Cuentos : El Samadhi del lavandero
Había una vez un hombre que se ganaba la vida lavando ropa. Todos los días el lavandero visitaba varias casas de su aldea, recogiendo la ropa sucia en cestas, y luego la llevaba toda al río. Allí la lavaba, golpeándola sobre piedras, y luego la extendía al sol para que se secara. Una vez lavada y secada la ropa, la volvía a empaquetar y la llevaba de vuelta a la aldea.
Era un trabajo duro, pero el lavandero era ayudado en su labor por la buena fortuna de haber conseguido un burro para transportar los cestos. Era un hombre muy pobre, sin familia, y el burro era su única posesión y su única compañía. Todos los días, cuando llegaba al río, descargaba al paciente animal y luego, con un gran puñado de algo verde para masticar, lo ataba junto a un santuario cercano para protegerlo. A continuación, rezaba una sincera oración de agradecimiento por su burro y se ponía a trabajar.
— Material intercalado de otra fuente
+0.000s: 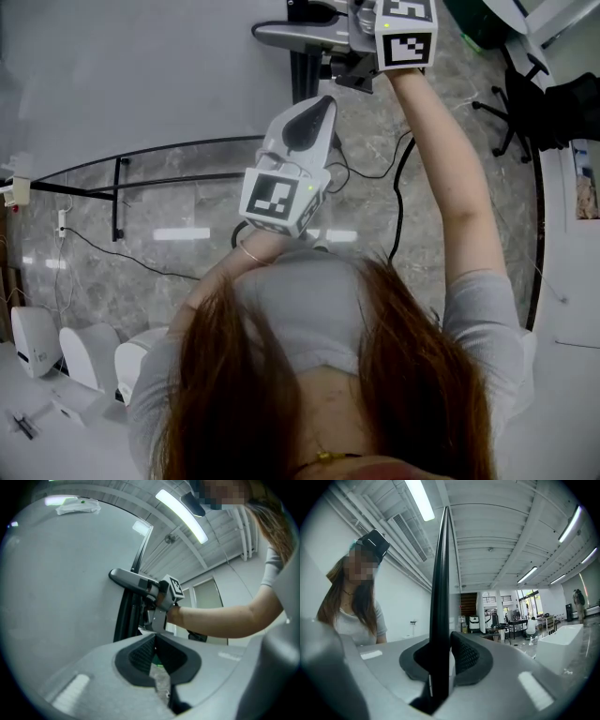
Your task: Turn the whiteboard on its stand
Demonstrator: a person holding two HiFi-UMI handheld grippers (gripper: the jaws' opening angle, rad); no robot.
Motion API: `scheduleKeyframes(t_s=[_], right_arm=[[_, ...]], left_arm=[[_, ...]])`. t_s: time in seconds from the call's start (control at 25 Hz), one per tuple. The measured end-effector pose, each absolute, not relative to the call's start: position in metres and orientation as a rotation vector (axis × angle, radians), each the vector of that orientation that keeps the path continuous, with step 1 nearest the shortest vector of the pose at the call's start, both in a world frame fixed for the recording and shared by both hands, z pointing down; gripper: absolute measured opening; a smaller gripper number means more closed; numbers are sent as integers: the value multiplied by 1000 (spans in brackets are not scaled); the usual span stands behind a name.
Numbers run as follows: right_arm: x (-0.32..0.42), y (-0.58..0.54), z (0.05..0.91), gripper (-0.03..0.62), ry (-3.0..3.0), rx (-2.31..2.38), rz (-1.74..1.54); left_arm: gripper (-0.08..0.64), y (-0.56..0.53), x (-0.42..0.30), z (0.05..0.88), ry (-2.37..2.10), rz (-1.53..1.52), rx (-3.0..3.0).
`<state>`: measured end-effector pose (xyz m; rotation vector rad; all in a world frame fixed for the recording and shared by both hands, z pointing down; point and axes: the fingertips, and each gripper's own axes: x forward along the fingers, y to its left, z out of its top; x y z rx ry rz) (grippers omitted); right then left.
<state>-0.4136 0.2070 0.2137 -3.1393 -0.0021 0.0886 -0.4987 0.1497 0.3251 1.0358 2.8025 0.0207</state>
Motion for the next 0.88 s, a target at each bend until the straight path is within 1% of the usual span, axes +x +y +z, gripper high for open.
scheduleKeyframes(t_s=[0.6, 0.88], right_arm=[[-413, 206, 211, 46, -24, -3135, 69], [-415, 205, 207, 44, -40, -3145, 152]], left_arm=[[-3, 139, -485, 321, 2797, 29, 1017], [-3, 136, -480, 316, 2792, 26, 1019]])
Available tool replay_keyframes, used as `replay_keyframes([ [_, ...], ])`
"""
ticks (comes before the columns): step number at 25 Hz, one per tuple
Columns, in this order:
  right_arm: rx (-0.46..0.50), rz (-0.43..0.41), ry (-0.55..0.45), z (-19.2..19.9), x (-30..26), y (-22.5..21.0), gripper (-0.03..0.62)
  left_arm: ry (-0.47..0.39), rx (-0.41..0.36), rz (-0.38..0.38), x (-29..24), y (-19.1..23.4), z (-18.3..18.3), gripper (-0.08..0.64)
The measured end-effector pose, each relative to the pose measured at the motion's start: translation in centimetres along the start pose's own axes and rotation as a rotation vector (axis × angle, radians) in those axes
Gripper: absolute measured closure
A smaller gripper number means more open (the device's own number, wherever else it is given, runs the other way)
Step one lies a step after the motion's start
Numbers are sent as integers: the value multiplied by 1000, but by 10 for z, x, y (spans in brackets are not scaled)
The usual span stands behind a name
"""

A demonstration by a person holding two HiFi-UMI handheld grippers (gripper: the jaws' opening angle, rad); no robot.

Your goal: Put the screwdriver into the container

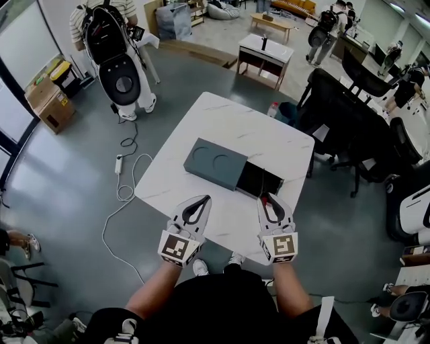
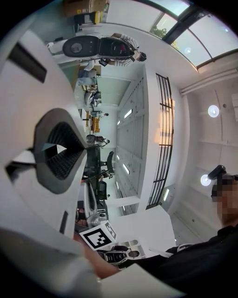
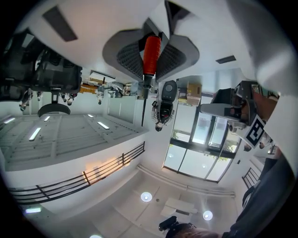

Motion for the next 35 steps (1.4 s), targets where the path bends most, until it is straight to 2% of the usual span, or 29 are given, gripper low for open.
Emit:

Un día, sin embargo, cuando terminó su trabajo y se dispuso a llevar las cestas de vuelta a la aldea, fue al santuario y no pudo encontrar a su burro. Muy agitado, buscó por todas partes, pero no había ni rastro del animal: ¡había desaparecido! Cuando se dio cuenta de que el burro no estaba allí, se sintió tan abrumado por la emoción que se desmayó.
Poco después, un transeúnte vio al lavandero inconsciente frente al santuario y se dijo: “Seguramente se trata de una persona santa que está en estado de samadhi. Hay que venerarlo”. En consecuencia, trajo flores y las colocó alrededor de la figura del lavandero, y luego se sentó en actitud de devoción.
Pronto se acercaron otros y también colocaron ofrendas y se sentaron igualmente para absorber la atmósfera del samadhi del lavandero. “Sin duda, cuando vuelva a la conciencia”, dijo uno, “hablará perlas de sabiduría”.
“Sí”, coincidieron los demás, “preciosos destellos de lo que ha experimentado en su santa unión”. Y otro dijo: “¡Quizá incluso nos confiera la iluminación como discípulos suyos!”. Esperaban fervientemente ser dignos de esta bendición.
Al poco tiempo, había una pequeña multitud reunida en torno al lavandero inerte, algunos mirándole embelesados, otros cantando y otros meditando, pero todos esperando ansiosamente que se levantara y les concediera el sabor de lo divino.
Entonces, de repente, el lavandero abrió los ojos y al instante se hizo el silencio. Sentado, miró a su alrededor, sin comprender, los rostros expectantes. Todos se inclinaron un poco más hacia él.
Por fin, como esperaban, abrió los labios y habló, y la sabiduría que ofreció fue: “¿Dónde está mi burro?”.